Please note that for the fit plot, the orange line shows the regression line, in dark grey the confidence interval for the mean, and in light grey the interval for the individuals predictions.

Plots are indicating the potential presence of a polynomial component.
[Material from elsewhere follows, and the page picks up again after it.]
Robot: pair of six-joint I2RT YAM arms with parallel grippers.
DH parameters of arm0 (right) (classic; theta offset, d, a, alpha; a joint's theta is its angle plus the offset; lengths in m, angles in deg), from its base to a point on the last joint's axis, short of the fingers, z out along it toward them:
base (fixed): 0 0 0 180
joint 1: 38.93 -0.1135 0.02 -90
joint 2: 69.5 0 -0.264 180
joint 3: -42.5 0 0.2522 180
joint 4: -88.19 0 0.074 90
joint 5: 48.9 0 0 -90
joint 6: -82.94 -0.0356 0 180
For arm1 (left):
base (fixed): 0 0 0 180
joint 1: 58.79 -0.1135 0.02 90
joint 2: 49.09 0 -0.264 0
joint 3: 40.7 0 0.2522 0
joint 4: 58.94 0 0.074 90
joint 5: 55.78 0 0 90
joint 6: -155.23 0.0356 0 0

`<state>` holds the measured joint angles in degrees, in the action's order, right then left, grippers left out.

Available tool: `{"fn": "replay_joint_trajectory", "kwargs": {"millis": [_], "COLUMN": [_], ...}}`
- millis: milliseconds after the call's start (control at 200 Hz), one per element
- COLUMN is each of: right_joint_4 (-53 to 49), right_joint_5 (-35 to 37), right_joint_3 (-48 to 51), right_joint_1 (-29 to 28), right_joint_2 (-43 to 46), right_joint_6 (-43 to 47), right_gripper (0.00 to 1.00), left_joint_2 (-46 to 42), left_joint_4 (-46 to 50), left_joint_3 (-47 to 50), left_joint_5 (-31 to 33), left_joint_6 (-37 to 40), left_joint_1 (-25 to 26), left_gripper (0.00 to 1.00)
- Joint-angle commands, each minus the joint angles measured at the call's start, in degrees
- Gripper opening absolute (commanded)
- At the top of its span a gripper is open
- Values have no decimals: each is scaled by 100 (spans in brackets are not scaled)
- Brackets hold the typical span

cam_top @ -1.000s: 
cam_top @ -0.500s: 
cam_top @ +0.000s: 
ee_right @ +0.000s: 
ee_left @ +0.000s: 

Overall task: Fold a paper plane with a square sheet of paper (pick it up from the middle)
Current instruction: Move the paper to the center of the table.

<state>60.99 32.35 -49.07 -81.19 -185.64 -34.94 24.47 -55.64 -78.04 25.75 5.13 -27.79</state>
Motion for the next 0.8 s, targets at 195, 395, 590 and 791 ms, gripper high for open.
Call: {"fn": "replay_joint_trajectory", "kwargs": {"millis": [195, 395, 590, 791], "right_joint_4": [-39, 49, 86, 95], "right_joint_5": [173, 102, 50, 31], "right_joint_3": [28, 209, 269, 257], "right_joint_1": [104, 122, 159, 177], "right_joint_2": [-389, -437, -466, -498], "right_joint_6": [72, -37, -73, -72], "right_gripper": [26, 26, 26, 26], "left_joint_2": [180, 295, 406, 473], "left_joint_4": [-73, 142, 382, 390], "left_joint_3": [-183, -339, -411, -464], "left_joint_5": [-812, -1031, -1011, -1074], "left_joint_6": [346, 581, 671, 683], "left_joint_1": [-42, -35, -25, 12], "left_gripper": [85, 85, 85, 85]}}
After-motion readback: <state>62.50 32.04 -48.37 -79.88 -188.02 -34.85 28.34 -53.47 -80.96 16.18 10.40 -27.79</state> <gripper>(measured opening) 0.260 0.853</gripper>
Hence one might try to add one by doing the following:

```
lr, ps = regress(@formula(y ~ 1 + x^3 ), vdf, "all",
req_stats=["default", "vif", "AIC"],
plot_args=Dict("plot_width" => 200 ))
```

Giving:

```
Model definition: y ~ 1 + :(x ^ 3)
Used observations: 101
Model statistics:
R²: 0.984023 Adjusted R²: 0.983861
MSE: 375.233 RMSE: 19.3709
σ̂²: 375.233 AIC: 600.662
F Value: 6097.23 with degrees of freedom 1 and 99, Pr > F (p-value): 9.55196e-91
Confidence interval: 95%
Coefficients statistics:
Terms ╲ Stats │ Coefs Std err t Pr(>|t|) code low ci high ci VIF
──────────────┼───────────────────────────────────────────────────────────────────────────────────────────────────────
(Intercept) │ -0.0637235 2.38304 -0.0267404 0.978721 -4.7922 4.66475 0.0
x ^ 3 │ 1.05722 0.0135394 78.0847 9.55196e-91 *** 1.03036 1.08409 1.0
Signif. codes: 0 ‘***’ 0.001 ‘**’ 0.01 ‘*’ 0.05 ‘.’ 0.1 ‘ ’ 1
```

Further, in addition to the diagnostic plots helping confirm if the residuals are normally distributed, a few tests can be requested:

```
# Data simulation
f(x) = @. (x^3 + 2.2345x - 1.2345 + rand(Uniform(0, 20)))
xs = [x for x in -2:0.001:8]
ys = f(xs)
vdf = DataFrame(y=ys, x=xs)
lr = regress(@formula(y ~ 1 + x^3 ), vdf,
req_stats=["default", "vif", "AIC", "diag_normality"])
```

Giving:

```
Model definition: y ~ 1 + :(x ^ 3)
Used observations: 10001
Model statistics:
R²: 0.99795 Adjusted R²: 0.99795
MSE: 43.4904 RMSE: 6.59472
σ̂²: 43.4904 AIC: 37731.2
F Value: 4.868e+06 with degrees of freedom 1 and 9999, Pr > F (p-value): 0
Confidence interval: 95%
Coefficients statistics:
Terms ╲ Stats │ Coefs Std err t Pr(>|t|) code low ci high ci VIF
──────────────┼───────────────────────────────────────────────────────────────────────────────────────────────────────
(Intercept) │ 11.3419 0.0816199 138.96 0.0 *** 11.1819 11.5019 0.0
x ^ 3 │ 1.04021 0.000471459 2206.35 0.0 *** 1.03928 1.04113 1.0
Signif. codes: 0 ‘***’ 0.001 ‘**’ 0.01 ‘*’ 0.05 ‘.’ 0.1 ‘ ’ 1
Diagnostic Tests:
Kolmogorov-Smirnov test (Normality of residuals):
KS statistic: 3.05591 observations: 10001 p-value: 0.0
with 95.0% confidence: reject null hyposthesis.
Anderson–Darling test (Normality of residuals):
A² statistic: 25.508958 observations: 10001 p-value: 0.0
with 95.0% confidence: reject null hyposthesis.
Jarque-Bera test (Normality of residuals):
JB statistic: 240.520153 observations: 10001 p-value: 0.0
with 95.0% confidence: reject null hyposthesis.
```

Here is how to request the robust covariance estimators:

`lr = regress(@formula(y ~ 1 + x^3 ), vdf, cov=["white", "nw"])`

Giving:

```
Model definition: y ~ 1 + :(x ^ 3)
Used observations: 10001
Model statistics:
R²: 0.99795 Adjusted R²: 0.99795
MSE: 43.4904 RMSE: 6.59472
PRESS: 435034
F Value: 4.868e+06 with degrees of freedom 1 and 9999, Pr > F (p-value): 0
Confidence interval: 95%
White's covariance estimator (HC0):
Terms ╲ Stats │ Coefs Std err t Pr(>|t|) code low ci high ci
──────────────┼──────────────────────────────────────────────────────────────────────────────────────────
(Intercept) │ 11.3419 0.0828903 136.83 0.0 *** 11.1794 11.5044
x ^ 3 │ 1.04021 0.000471604 2205.67 0.0 *** 1.03928 1.04113
Signif. codes: 0 ‘***’ 0.001 ‘**’ 0.01 ‘*’ 0.05 ‘.’ 0.1 ‘ ’ 1
Newey-West's covariance estimator:
Terms ╲ Stats │ Coefs Std err t Pr(>|t|) code low ci high ci
──────────────┼──────────────────────────────────────────────────────────────────────────────────────────
(Intercept) │ 11.3419 0.158717 71.46 0.0 *** 11.0308 11.653
x ^ 3 │ 1.04021 0.000863819 1204.19 0.0 *** 1.03851 1.0419
Signif. codes: 0 ‘***’ 0.001 ‘**’ 0.01 ‘*’ 0.05 ‘.’ 0.1 ‘ ’ 1
```

Finally if you would like more examples I encourage you to go to the documentation as it gives a few more examples.

## Notable changes since version 0.76

- Added the F Value (F Statistics) as a default statistic computed when a model is fitted.
- Significance codes similar to R (lm) are also displayed when p_values are requested (which they are by default).